The transmission and the fuel features had around 0.04% and 0.05% of missing values respectively, and the rows with missing values of both were all dropped due to being a very tiny portion of the data.

The body type feature had around 20% of missing values. To impute these, the missing values were filled with one of the feature’s categories–‘other’. Most frequent imputation was not suitable because there were many different types and the most common one (sedan) was closely followed by other types. Furthermore, forward/backward filling could produce inaccurate data. Adding a new category was possible, but there were already many categories for this feature. Lastly, dropping 20% of the data was not preferable.

Both of the drive and paint color features had around 30% of their values missing. To impute these, the best method seemed like the forward filling imputation, given that the average prices of categories were relatively close to each other. Dropping or creating a new category were also not preferable. Similarly, most frequent imputation would skew the data drastically.

The last feature state did not have any missing values, and was kept as is.

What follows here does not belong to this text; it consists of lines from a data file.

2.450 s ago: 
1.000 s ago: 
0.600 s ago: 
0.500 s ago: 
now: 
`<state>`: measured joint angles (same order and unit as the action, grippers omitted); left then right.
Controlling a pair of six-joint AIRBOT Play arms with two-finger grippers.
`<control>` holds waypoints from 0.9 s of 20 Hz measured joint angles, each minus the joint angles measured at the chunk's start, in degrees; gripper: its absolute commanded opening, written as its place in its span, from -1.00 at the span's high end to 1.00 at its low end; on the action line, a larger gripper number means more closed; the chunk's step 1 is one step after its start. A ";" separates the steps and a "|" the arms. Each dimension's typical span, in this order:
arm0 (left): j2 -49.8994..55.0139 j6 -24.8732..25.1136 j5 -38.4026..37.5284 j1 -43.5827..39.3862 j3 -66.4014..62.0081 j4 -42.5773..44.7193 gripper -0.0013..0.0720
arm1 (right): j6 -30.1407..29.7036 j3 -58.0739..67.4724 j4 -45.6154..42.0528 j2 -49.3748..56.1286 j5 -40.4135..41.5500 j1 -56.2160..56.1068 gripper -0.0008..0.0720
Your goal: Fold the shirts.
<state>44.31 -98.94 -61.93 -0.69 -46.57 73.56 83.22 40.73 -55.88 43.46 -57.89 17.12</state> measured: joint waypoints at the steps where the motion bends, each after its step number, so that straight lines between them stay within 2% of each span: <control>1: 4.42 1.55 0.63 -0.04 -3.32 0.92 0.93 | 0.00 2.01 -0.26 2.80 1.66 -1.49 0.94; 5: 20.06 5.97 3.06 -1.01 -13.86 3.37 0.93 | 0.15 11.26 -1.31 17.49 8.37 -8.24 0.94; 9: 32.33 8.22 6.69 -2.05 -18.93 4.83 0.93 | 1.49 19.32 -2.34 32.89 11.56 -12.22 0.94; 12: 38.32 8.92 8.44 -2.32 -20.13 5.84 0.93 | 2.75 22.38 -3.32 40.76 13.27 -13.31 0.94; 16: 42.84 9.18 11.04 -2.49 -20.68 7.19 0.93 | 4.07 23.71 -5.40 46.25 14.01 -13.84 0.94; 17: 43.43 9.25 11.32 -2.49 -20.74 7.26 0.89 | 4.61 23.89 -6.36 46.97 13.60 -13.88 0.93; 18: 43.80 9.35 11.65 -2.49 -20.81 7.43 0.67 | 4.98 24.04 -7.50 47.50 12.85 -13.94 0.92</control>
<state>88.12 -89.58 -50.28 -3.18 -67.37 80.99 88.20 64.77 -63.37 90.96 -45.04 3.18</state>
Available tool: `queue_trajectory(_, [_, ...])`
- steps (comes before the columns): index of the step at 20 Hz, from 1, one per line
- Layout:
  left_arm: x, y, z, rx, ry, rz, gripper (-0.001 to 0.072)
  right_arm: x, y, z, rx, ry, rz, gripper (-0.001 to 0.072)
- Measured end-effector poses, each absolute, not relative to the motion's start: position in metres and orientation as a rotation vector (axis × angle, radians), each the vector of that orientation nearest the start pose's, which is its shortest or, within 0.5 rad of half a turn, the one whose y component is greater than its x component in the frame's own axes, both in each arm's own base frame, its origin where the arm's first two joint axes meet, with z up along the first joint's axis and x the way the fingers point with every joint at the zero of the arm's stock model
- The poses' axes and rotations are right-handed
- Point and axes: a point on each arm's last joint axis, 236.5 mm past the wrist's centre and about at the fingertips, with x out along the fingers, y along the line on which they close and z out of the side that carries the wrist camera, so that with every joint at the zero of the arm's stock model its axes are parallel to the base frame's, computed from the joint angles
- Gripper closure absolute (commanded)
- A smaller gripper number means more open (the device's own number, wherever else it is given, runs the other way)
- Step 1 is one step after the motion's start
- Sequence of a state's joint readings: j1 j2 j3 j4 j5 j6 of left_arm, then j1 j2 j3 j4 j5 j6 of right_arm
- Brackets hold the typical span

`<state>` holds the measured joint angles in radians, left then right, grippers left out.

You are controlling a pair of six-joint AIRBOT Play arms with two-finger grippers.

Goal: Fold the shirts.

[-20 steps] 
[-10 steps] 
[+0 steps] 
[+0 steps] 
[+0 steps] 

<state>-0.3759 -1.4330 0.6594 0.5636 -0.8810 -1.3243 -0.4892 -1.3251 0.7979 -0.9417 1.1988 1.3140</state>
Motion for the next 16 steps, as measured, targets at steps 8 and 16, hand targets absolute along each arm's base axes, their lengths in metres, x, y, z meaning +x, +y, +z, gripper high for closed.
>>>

At this step, the data was cleaned and ready for the training. Also, here all of the features were visualized in terms of count plots, box plots or scatter plots in relation to the target feature. Some of these visuals can be seen below and all of the visualizations can be found on the jupyter notebook.

Null values ratio:

null.png

Average price of used cars for each state between 1960 and 2022:

map.png

Count of cars by their paint color:

colors.png

5. Splitting & Preprocessing

At this step, the data was ready to be split ahead of the training. Firstly, the target variable was separated and the data was split into train and test sets, with 80% and 20% split sizes respectively. As most of the features were categorical, encoding these features into a numeric representation was essential. The most common ways of encoding categorical data are label encoding and one hot encoding. Even though one hot encoding can be more expensive and would create sparse data when there is high cardinality, it was the categorical encoder of choice. Although some of the features can be considered ordinal and a label or ordinal encoder could be applied on these, a small external test was carried out during the implementation and the results of the models were better when one hot encoding was applied.

As for numerical features, given that they were not normally distributed, scaling was necessary and three scaling methods were compared and evaluated. These were Standard Scaler, Min Max Scaler and Robust Scaler. Given that the features were skewed and had outliers, the robust scaler seemed like a reasonable option as it is known to handle outliers better than other scaling methods, and thus was chosen as the numerical scaling method. A small external test was conducted to compare the performance of an ensemble algorithm and a linear model using all three scaling methods. No noticeable differences were found in the results.

Following that, two main preprocessing functions were created, the first one did the one-hot encoding for categorical features and scaled numerical features using a robust scaler. As some tree and ensemble methods do not necessarily require feature scaling like XGBoost, another function was created which only encoded the categorical features. In the next section, the training and evaluation of the learning algorithms will be discussed.

6. Training & Evaluation

As previously mentioned in the report, 10 supervised learning algorithms were trained and tested for this problem, 5 of which were ensemble-based and 5 were linear models. The ensemble-based algorithms were Random Forest Regressor, Gradient Boosting Regressor, LightGBM, XGBoost, and CatBoost; Whereas the linear models were Linear Regressor, Ridge Regressor, Elastic Net, SGDRegressor, and Huber Regressor. Initially, all models were trained with some selected hyperparameters that aimed to improve the data fit and reduce overfitting without being computationally expensive. All of the models were evaluated using 3 different metrics–Mean Absolute Error, Root Mean Squared Error, and R2 Scores. In addition, a plot showing the resulting prediction in comparison to the labels in the form of a model fit was generated for each model. Most of the algorithms achieved comparable results with the exception of the Elastic Net model, which performed quite poorly. Some of the models had the ability to take into consideration the categorical features and encode them directly, these were the LightGBM and CatBoost Regressors. Two LightGBM models were created, one which did not consider categorical features and took in the main preprocessed data, and the other which took in unprocessed data with the categorical features having the data type ‘category’. It is worth mentioning that both data splits were generated/split using the same random state to be able to reproduce the results. As for the CatBoost model, it can take the indices of the categorical features and encode them. For this a copy of the unprocessed data was also used. Most of the other algorithms were trained on the preprocessed data.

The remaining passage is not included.